_Exercise objective_. All records below are to be repeated exactly, with the pictures left out.

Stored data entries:
-------------------------

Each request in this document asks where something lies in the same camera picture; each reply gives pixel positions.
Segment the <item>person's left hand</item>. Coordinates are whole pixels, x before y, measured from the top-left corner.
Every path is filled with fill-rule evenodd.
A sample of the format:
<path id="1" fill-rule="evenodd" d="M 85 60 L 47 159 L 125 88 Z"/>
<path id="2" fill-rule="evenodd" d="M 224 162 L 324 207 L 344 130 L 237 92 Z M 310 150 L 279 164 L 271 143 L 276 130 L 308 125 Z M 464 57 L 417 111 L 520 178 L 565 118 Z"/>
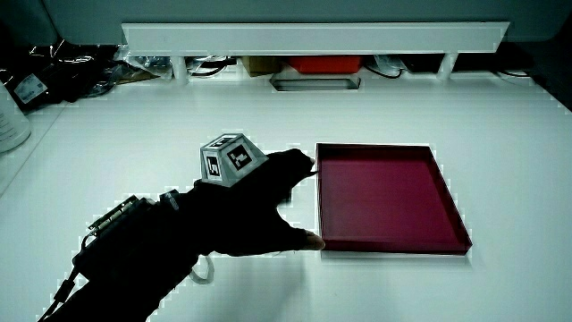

-------------------------

_Answer for the task_.
Each request in this document asks where something lies in the same camera picture; each reply gives pixel positions.
Segment the <item>person's left hand</item>. Coordinates are whole pixels, x before y, measured from the top-left corner.
Every path is filled with fill-rule evenodd.
A sample of the format:
<path id="1" fill-rule="evenodd" d="M 85 60 L 47 159 L 125 88 Z"/>
<path id="2" fill-rule="evenodd" d="M 224 162 L 324 207 L 344 130 L 237 92 Z M 310 150 L 279 164 L 271 143 L 276 130 L 308 125 Z M 464 57 L 417 111 L 520 178 L 565 118 Z"/>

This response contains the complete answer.